#### Your assignment:
Only the lines that hold "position" should be in the answer, each copied from the data below.

#### Provided material:
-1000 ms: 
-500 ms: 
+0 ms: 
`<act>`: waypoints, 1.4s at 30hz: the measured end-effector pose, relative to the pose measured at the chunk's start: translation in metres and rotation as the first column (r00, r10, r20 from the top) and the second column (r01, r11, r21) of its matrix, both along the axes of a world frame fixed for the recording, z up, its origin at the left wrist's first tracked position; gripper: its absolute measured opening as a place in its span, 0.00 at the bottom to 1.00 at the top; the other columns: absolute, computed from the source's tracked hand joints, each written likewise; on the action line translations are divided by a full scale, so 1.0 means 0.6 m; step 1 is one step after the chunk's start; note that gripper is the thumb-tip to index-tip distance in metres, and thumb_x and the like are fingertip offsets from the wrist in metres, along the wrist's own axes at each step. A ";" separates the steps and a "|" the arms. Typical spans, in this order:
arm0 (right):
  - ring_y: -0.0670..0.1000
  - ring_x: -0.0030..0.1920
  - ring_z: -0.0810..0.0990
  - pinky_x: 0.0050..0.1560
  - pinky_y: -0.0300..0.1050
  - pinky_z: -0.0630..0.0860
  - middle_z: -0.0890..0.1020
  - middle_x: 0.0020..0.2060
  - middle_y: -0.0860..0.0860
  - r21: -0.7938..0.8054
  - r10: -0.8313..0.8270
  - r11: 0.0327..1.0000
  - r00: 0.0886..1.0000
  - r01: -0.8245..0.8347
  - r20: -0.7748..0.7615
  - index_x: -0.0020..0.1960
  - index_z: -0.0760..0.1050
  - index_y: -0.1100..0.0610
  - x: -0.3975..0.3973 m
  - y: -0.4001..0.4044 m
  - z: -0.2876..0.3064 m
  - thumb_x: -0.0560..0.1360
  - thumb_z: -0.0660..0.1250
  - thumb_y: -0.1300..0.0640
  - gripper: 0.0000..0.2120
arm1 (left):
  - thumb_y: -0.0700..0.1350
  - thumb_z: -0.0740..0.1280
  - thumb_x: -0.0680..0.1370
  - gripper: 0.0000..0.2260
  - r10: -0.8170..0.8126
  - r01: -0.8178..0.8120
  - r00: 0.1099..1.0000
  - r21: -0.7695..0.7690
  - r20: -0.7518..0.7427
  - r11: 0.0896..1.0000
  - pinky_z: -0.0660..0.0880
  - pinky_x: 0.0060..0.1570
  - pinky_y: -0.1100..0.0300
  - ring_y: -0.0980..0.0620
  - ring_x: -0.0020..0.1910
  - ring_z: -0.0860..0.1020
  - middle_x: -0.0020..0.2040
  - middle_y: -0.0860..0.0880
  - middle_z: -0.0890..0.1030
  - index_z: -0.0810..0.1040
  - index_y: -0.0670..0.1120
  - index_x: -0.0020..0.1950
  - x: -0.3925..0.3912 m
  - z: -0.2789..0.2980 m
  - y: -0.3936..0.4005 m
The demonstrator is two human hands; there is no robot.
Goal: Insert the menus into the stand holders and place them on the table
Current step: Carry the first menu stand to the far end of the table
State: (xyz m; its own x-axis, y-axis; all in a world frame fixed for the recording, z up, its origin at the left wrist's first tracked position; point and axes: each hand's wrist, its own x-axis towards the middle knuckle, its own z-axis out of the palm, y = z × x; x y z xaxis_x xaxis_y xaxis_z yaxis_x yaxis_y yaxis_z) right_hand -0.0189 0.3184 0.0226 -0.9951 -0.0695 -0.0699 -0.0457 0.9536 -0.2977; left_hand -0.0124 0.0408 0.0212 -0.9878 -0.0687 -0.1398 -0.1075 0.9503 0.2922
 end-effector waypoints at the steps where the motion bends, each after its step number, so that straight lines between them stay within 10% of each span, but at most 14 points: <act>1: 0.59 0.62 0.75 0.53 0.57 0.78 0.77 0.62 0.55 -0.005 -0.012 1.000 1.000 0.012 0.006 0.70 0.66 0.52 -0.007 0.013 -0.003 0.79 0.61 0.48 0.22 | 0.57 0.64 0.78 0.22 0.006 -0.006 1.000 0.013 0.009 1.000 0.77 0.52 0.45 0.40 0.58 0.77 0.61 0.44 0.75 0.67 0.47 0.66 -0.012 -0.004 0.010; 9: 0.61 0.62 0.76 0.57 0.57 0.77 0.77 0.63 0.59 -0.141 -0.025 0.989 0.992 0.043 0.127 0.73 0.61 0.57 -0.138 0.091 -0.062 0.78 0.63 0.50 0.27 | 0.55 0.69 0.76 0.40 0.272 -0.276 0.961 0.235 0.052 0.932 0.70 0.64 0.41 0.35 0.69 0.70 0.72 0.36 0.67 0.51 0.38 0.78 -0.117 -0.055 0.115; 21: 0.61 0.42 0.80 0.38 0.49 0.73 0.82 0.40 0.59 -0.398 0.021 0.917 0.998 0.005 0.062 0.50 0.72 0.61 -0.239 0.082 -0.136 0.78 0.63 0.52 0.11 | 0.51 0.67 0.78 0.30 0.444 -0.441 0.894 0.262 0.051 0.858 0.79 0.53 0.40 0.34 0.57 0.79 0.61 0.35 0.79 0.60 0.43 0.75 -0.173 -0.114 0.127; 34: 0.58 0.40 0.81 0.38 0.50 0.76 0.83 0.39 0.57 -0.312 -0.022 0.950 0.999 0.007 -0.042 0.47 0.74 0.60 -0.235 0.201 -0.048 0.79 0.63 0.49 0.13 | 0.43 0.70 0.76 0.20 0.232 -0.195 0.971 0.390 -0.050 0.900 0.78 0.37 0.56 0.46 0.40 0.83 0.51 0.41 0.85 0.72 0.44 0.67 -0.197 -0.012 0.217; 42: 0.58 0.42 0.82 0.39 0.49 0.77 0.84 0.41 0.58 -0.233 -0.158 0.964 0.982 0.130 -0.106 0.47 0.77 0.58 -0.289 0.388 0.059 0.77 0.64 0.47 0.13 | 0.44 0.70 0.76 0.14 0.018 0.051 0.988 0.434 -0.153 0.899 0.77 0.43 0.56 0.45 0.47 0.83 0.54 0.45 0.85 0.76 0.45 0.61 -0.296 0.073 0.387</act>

#### Finished task:
`<act>`: waypoints, 1.4s at 30hz: the measured end-effector pose, relative to the pose measured at the chunk's start: translation in metres and rotation as the first column (r00, r10, r20 from the top) and the second column (r01, r11, r21) of its matrix, both along the axes of a world frame fixed for the recording, z up, its origin at the left wrist's first tracked position; gripper: its absolute measured opening as a place in its span, 0.00 at the bottom to 1.00 at the top; the other columns: absolute, computed from the source's tracked hand joints, each written likewise; on the action line translations are divided by a full scale, so 1.0 means 0.6 m; step 1 is one step after the chunk's start; note that gripper is the thumb-tip to index-tip distance in metres, and thumb_x and the like are fingertip offsets from the wrist in metres, along the wrist's own axes at each step. A ";" separates the steps and a "|" the arms. Typical spans, in this order:
State: (xyz m; its own x-axis, y-axis; all in a world frame fixed for the recording, z up, its origin at the left wrist's first tracked position; point and axes: each hand's wrist, its own x-axis towards the middle knuckle, its own z-axis out of the palm, y = z × x; x y z xaxis_x xaxis_y xaxis_z yaxis_x yaxis_y yaxis_z) right_hand -0.0189 0.3184 0.0226 -0.9951 -0.0695 -0.0699 -0.0457 0.9536 -0.2977; left_hand -0.0124 0.0408 0.0212 -0.9878 -0.0687 -0.1398 -0.1075 0.9503 0.2922

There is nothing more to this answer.